**WORK REQUEST**: Once you reach the line containing "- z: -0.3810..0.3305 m" in the data below, restate each line word for word up to and including the one containing "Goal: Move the".
══════
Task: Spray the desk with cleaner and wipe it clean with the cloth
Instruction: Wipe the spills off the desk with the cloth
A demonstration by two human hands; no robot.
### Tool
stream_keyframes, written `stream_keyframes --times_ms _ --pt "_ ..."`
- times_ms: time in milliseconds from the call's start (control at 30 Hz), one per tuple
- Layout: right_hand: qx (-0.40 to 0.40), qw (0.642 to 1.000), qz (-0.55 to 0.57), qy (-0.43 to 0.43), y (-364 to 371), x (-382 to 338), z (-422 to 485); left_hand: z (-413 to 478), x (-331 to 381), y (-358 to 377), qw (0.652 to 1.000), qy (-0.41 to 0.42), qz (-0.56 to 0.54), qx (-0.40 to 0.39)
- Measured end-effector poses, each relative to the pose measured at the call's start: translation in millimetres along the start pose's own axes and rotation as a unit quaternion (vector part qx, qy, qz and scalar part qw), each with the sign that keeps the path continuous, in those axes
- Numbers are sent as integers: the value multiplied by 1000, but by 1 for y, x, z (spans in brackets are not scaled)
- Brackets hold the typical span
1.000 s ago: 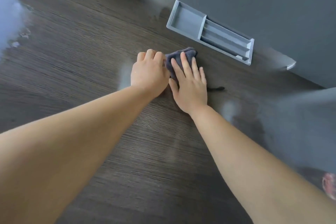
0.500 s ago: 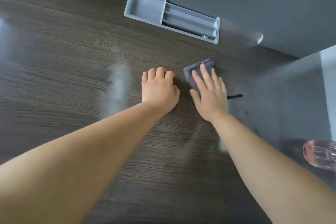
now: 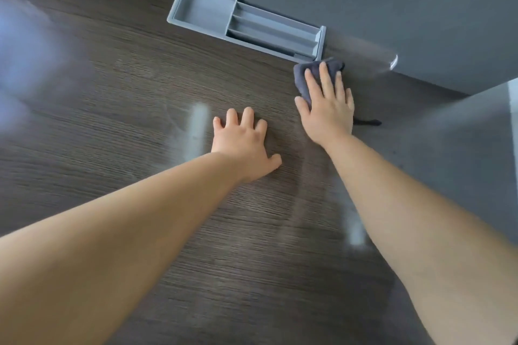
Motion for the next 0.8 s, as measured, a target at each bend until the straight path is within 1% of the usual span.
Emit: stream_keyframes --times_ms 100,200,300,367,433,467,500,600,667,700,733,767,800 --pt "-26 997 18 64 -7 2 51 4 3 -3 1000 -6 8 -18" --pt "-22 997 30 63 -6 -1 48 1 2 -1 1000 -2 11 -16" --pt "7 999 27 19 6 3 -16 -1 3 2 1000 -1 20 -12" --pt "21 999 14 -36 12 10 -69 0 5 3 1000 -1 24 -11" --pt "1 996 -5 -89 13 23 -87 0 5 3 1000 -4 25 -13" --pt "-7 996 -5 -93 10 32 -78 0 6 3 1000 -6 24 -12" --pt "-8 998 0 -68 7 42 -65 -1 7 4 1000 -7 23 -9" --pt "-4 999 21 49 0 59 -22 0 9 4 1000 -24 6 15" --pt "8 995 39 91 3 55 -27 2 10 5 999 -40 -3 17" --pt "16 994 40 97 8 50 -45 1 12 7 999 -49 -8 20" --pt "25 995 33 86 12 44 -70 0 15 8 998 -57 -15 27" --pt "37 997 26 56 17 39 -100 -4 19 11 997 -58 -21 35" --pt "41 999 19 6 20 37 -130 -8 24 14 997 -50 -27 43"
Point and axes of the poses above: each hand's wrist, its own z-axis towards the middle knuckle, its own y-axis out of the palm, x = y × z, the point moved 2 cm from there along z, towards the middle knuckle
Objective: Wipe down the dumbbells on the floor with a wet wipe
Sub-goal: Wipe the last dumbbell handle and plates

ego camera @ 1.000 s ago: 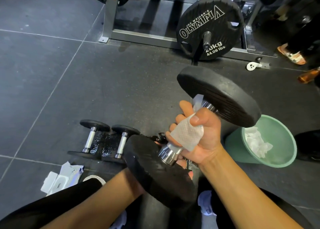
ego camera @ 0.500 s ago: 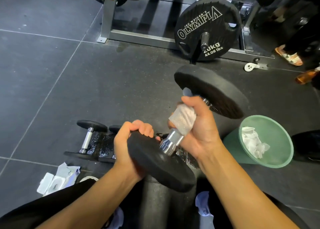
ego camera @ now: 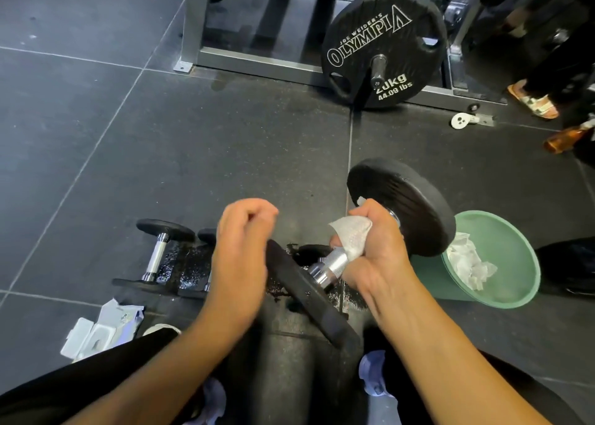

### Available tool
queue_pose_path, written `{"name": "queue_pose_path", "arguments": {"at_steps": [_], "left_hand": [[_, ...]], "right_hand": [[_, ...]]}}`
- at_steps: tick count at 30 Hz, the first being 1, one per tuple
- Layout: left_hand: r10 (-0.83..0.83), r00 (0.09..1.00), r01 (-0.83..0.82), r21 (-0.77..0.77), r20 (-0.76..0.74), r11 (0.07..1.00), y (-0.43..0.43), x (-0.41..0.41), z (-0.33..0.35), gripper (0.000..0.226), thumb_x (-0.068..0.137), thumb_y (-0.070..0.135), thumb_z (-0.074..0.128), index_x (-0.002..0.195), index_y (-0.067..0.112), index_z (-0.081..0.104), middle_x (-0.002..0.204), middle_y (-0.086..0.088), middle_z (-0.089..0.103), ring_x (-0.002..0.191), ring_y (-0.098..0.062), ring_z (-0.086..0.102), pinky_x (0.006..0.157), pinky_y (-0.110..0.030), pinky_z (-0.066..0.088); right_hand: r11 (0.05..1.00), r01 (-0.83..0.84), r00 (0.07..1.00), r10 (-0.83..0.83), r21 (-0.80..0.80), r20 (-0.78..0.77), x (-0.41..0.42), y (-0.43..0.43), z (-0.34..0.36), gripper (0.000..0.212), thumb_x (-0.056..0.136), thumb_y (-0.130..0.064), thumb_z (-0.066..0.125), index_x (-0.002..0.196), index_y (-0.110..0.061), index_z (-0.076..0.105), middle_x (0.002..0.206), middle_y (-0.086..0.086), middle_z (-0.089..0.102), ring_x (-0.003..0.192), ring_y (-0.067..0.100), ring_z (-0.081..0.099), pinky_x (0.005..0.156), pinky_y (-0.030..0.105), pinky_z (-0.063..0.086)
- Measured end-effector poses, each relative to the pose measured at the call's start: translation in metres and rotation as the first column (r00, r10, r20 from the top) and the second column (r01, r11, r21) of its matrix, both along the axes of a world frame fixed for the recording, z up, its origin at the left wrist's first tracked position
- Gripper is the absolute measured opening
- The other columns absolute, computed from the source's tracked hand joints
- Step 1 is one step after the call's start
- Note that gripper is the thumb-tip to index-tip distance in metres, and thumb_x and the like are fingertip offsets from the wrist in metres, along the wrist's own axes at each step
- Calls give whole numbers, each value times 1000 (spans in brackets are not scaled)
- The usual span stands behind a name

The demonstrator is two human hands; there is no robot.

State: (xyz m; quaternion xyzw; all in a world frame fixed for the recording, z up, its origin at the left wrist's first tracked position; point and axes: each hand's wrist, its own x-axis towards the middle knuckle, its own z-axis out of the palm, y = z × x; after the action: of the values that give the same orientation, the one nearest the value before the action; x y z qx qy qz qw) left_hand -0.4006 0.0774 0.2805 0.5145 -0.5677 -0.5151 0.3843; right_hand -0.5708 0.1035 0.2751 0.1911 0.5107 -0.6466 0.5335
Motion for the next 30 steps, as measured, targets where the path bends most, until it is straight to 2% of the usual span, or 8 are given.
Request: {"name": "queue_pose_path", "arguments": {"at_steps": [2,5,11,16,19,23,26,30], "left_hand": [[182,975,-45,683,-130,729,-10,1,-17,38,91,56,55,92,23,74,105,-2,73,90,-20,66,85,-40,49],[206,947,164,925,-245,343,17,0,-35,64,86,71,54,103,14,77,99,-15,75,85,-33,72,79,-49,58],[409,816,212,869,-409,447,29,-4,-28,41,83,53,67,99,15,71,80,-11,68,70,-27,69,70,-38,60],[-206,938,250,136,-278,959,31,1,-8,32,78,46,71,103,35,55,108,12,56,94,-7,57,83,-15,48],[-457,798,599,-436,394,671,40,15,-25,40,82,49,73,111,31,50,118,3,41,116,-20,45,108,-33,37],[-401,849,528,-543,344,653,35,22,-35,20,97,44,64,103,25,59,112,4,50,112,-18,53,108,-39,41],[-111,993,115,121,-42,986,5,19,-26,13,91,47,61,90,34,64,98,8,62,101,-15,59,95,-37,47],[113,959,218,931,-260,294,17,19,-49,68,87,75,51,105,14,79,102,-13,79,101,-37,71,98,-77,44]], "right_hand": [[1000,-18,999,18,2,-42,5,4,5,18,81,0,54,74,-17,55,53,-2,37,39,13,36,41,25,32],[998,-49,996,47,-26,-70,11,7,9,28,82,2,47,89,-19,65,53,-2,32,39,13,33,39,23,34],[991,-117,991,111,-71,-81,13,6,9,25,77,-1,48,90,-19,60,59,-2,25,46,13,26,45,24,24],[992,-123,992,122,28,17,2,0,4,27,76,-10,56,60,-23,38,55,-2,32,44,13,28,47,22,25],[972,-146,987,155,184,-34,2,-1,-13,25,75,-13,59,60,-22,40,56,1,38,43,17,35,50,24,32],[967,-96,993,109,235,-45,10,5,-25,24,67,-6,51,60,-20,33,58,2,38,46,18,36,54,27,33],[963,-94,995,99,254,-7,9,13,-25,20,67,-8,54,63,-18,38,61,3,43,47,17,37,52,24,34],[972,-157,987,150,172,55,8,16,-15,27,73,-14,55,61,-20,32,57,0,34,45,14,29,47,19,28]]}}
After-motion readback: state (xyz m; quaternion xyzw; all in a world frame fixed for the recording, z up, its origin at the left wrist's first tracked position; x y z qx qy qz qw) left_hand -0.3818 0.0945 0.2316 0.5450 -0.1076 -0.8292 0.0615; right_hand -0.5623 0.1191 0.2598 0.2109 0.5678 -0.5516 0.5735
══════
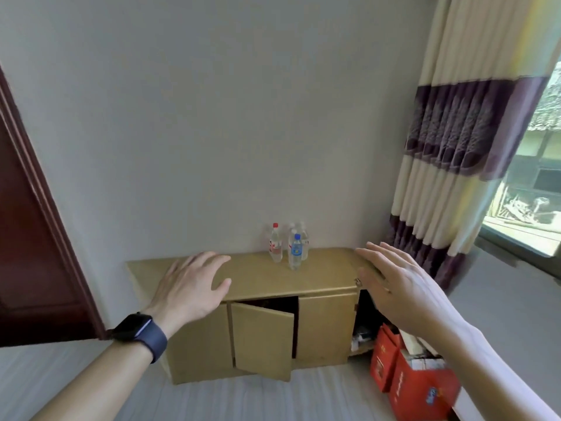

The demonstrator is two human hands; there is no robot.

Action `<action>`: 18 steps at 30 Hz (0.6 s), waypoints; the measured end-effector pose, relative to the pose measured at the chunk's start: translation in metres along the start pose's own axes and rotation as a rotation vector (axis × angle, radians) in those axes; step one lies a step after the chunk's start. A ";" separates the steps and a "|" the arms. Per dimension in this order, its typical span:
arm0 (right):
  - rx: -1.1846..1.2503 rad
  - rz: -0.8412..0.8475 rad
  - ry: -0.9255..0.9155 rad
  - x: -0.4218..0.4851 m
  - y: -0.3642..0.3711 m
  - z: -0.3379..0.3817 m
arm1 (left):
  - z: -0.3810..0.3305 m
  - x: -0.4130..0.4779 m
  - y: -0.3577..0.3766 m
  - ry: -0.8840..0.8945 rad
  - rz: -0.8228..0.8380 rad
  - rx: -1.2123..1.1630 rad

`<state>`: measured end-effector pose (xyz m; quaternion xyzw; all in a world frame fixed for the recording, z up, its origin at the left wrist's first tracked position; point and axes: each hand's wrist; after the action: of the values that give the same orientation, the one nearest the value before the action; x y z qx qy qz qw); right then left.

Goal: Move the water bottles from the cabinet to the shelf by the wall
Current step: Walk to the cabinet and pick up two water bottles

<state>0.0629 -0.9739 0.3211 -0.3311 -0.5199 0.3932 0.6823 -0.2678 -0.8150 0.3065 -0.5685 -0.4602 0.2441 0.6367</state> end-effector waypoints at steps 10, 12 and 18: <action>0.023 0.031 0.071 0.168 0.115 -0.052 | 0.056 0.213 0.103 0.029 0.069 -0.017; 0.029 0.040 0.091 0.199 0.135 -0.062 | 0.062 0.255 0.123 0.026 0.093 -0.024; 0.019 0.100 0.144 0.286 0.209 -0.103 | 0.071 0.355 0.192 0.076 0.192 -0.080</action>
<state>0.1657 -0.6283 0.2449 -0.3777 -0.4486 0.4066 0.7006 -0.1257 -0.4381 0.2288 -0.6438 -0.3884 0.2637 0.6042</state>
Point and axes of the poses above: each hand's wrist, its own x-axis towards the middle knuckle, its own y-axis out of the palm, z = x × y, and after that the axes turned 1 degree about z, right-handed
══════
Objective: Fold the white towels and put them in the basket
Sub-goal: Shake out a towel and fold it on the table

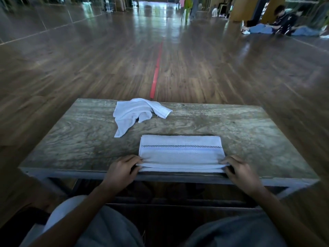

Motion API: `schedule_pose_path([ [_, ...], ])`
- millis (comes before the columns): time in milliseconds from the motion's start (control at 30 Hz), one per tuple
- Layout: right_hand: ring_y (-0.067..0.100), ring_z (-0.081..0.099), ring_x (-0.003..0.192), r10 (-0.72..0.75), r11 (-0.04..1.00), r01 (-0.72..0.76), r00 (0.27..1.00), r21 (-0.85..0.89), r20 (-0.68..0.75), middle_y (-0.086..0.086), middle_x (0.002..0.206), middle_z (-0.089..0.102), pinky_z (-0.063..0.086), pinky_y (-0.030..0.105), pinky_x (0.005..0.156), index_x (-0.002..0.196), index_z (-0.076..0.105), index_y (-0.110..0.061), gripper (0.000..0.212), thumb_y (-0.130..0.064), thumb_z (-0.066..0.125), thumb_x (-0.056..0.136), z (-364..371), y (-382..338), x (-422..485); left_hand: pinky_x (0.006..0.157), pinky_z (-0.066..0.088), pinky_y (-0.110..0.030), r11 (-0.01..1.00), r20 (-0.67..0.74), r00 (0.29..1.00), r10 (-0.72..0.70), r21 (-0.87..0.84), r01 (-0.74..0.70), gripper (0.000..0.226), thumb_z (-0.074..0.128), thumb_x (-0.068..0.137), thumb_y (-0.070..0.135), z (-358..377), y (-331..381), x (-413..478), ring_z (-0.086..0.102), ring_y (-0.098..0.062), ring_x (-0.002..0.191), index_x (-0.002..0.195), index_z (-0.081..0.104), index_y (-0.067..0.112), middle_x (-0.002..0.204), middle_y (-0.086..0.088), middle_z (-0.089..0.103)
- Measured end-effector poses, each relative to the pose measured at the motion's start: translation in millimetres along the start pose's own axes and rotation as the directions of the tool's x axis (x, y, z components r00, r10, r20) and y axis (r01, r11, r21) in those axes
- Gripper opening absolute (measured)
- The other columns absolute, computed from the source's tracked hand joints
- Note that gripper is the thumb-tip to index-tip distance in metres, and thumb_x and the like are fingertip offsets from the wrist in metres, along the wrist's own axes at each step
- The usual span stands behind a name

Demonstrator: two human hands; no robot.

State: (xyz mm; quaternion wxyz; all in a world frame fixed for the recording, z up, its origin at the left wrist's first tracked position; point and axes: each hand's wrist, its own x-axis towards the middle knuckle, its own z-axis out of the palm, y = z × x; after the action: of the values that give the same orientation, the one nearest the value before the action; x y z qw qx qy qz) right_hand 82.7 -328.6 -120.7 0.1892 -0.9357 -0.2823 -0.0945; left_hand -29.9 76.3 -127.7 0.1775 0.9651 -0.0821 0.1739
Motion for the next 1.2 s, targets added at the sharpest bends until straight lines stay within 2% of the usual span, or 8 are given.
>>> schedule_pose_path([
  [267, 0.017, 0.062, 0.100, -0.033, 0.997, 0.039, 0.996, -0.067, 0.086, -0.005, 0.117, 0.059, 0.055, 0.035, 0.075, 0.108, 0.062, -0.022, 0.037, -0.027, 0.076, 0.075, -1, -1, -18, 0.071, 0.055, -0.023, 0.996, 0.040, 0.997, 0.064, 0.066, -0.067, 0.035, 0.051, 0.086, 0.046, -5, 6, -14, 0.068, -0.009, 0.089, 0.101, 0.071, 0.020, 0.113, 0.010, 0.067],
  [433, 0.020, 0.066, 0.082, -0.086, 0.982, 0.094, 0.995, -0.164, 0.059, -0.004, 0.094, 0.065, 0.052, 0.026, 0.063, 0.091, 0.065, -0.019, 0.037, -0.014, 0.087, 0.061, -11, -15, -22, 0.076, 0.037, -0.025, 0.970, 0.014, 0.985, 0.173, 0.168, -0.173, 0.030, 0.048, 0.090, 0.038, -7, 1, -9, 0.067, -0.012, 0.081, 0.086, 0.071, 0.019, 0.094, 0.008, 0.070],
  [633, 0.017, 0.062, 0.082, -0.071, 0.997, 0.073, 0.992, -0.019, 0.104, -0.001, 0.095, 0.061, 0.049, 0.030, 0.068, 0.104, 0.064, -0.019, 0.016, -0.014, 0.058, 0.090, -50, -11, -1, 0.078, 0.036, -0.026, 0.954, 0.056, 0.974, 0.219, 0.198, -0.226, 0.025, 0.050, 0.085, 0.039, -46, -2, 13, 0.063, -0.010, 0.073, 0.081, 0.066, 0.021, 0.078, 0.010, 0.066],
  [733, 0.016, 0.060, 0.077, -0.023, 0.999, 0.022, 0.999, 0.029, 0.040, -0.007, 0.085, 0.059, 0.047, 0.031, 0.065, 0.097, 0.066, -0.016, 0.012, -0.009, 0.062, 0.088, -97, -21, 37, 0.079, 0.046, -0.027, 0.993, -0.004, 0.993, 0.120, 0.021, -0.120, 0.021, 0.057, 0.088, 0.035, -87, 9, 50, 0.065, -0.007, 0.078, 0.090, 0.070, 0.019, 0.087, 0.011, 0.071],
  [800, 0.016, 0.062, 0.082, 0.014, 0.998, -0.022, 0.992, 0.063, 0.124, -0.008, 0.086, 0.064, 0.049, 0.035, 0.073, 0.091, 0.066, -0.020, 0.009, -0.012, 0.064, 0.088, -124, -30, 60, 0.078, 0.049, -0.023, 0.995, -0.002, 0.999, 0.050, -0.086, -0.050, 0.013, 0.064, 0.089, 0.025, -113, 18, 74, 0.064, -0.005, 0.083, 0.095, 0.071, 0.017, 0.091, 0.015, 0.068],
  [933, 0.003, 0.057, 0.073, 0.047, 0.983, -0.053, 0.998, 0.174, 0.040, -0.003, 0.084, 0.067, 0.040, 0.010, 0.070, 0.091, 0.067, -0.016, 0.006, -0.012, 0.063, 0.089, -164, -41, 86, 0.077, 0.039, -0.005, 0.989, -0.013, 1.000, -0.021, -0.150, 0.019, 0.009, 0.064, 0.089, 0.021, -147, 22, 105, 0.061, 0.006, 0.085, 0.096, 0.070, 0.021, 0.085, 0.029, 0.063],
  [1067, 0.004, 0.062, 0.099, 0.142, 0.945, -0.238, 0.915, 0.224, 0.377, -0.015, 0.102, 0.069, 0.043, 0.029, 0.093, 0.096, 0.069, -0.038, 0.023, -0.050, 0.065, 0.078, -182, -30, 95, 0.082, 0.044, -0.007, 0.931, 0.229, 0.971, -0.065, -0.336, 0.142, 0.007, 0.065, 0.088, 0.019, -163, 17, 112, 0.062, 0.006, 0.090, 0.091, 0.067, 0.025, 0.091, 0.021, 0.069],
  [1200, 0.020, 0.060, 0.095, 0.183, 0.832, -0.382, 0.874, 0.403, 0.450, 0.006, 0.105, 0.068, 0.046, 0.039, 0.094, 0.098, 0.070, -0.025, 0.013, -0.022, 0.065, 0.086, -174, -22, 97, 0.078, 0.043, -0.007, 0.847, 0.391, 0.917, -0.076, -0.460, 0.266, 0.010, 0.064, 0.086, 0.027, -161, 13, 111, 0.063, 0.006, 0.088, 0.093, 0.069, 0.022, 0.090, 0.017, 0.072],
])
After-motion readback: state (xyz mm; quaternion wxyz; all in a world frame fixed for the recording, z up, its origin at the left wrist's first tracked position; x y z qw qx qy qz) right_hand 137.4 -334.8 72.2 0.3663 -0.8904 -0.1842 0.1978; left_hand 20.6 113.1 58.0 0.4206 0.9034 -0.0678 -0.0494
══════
**ANSWER SPACE**:
  - z: -0.3810..0.3305 m
  - x: -0.4130..0.4779 m
  - y: -0.3577..0.3766 m
  - ry: -0.8840..0.8945 rad
  - rz: -0.8228..0.8380 rad
  - rx: -1.2123..1.1630 rad

`<state>`: measured end-effector pose (xyz m; quaternion xyzw; all in a world frame fixed for the recording, z up, its origin at the left wrist's first tracked position; point and axes: each hand's wrist; after the action: of the values that give the same orientation, the one nearest the value before the action; x y z qx qy qz qw); right then left.

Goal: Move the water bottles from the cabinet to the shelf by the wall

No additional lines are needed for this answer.